* [Assignment]
Verbatim copy, images omitted: return the full listing.

Dataset extract START

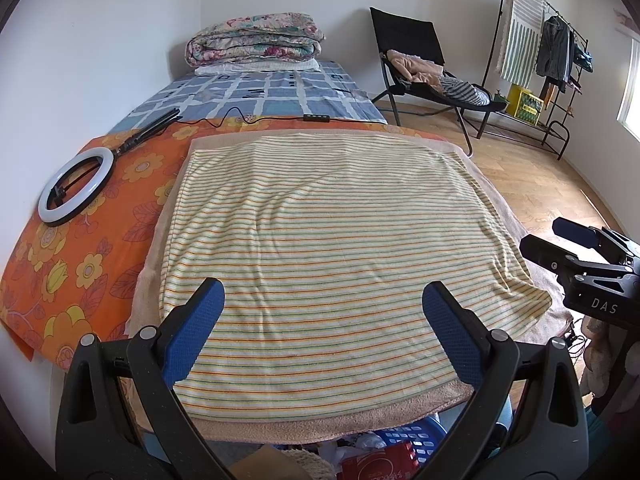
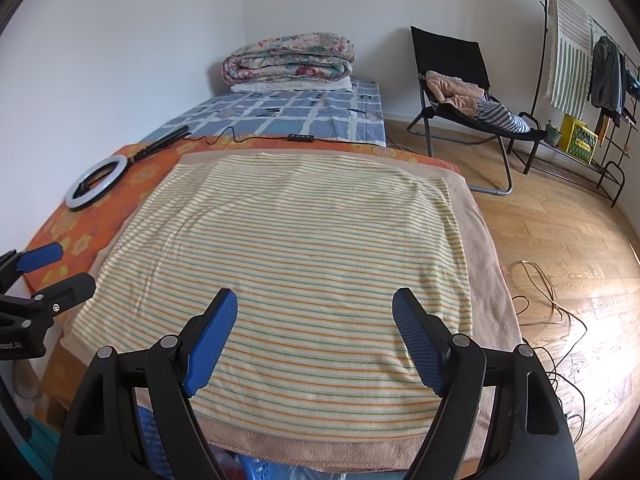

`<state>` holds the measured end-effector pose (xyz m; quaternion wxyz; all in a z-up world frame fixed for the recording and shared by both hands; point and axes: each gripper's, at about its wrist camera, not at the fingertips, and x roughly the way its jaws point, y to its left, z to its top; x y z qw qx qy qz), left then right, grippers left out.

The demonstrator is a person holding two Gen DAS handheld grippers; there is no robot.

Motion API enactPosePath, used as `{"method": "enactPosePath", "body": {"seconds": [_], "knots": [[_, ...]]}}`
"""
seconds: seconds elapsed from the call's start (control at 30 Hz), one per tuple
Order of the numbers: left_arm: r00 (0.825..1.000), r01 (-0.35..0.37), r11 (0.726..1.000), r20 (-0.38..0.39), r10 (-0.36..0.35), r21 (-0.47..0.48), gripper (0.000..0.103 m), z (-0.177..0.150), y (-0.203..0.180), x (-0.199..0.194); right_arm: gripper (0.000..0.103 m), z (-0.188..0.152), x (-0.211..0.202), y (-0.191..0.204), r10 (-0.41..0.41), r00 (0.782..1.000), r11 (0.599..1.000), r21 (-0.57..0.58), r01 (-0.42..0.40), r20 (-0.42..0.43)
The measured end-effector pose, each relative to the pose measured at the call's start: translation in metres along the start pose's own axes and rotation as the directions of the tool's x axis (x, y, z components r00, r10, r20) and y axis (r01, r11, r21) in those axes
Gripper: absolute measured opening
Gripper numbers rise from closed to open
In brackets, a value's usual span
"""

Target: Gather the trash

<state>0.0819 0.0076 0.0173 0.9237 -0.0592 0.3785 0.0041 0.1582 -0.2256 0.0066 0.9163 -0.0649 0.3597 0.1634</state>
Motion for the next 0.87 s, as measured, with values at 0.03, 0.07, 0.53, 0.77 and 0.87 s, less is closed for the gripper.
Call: {"method": "enactPosePath", "body": {"seconds": [0.03, 0.07, 0.53, 0.77, 0.87], "knots": [[1.000, -0.001, 1.000, 0.000, 0.001, 0.001, 0.101, 0.000, 0.000, 0.000, 0.080, 0.000, 0.000, 0.000, -0.001, 1.000, 1.000, 0.000, 0.001, 0.001], [1.000, -0.001, 1.000, 0.000, 0.001, 0.001, 0.101, 0.000, 0.001, 0.000, 0.080, -0.001, 0.000, 0.000, -0.001, 1.000, 1.000, 0.000, 0.001, 0.001], [1.000, -0.003, 1.000, -0.004, 0.003, 0.003, 0.101, -0.001, 0.002, 0.001, 0.080, -0.002, 0.000, -0.001, 0.000, 1.000, 1.000, 0.001, 0.000, -0.002], [1.000, -0.002, 1.000, -0.008, 0.002, 0.008, 0.101, -0.006, 0.008, 0.002, 0.080, -0.003, 0.000, -0.001, 0.000, 1.000, 1.000, 0.000, 0.000, -0.003], [1.000, -0.005, 1.000, -0.009, 0.005, 0.007, 0.101, -0.007, 0.009, 0.002, 0.080, -0.004, 0.000, -0.002, 0.002, 1.000, 1.000, 0.000, -0.002, -0.004]]}}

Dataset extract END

* [Task result]
`<state>` holds the measured end-effector pose (xyz m; quaternion wxyz; all in a z-up world frame fixed for the recording and shared by both hands; point and axes: each gripper's, at about its wrist camera, not at the fingertips, and x roughly the way its jaws point, y to its left, z to its top; x y z qw qx qy qz), left then right, grippers left out.

The demonstrator is a person holding two Gen DAS handheld grippers; there is no robot.

Motion API enactPosePath, used as `{"method": "enactPosePath", "body": {"seconds": [_], "knots": [[_, ...]]}}`
"""
seconds: seconds elapsed from the call's start (control at 30 Hz), one per tuple
Order of the numbers: left_arm: r00 (0.825..1.000), r01 (-0.35..0.37), r11 (0.726..1.000), r20 (-0.38..0.39), r10 (-0.36..0.35), r21 (-0.47..0.48), gripper (0.000..0.103 m), z (-0.177..0.150), y (-0.203..0.180), x (-0.199..0.194); right_arm: gripper (0.000..0.103 m), z (-0.188..0.152), x (-0.211..0.202), y (-0.191..0.204), r10 (-0.41..0.41), r00 (0.782..1.000), r11 (0.599..1.000), r21 (-0.57..0.58), r01 (-0.42..0.40), r20 (-0.42..0.43)
The measured end-effector pose, each relative to the pose measured at the call's start: translation in metres along the start pose's own axes and rotation as the directions of the tool's x axis (x, y, z components r00, r10, r20) and y axis (r01, r11, r21) in those axes
Gripper: absolute measured opening
Gripper numbers rise from closed to open
In brackets, a value's usual span
"""

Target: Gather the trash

<state>0.0819 0.0076 0.0173 0.9237 -0.0592 0.3785 0.0041 0.1582 -0.2256 0.0066 0.9163 -0.0649 0.3597 0.1634</state>
Motion for the next 0.87 s, as measured, with values at 0.03, 0.07, 0.53, 0.77 and 0.87 s, less is closed for the gripper.
Call: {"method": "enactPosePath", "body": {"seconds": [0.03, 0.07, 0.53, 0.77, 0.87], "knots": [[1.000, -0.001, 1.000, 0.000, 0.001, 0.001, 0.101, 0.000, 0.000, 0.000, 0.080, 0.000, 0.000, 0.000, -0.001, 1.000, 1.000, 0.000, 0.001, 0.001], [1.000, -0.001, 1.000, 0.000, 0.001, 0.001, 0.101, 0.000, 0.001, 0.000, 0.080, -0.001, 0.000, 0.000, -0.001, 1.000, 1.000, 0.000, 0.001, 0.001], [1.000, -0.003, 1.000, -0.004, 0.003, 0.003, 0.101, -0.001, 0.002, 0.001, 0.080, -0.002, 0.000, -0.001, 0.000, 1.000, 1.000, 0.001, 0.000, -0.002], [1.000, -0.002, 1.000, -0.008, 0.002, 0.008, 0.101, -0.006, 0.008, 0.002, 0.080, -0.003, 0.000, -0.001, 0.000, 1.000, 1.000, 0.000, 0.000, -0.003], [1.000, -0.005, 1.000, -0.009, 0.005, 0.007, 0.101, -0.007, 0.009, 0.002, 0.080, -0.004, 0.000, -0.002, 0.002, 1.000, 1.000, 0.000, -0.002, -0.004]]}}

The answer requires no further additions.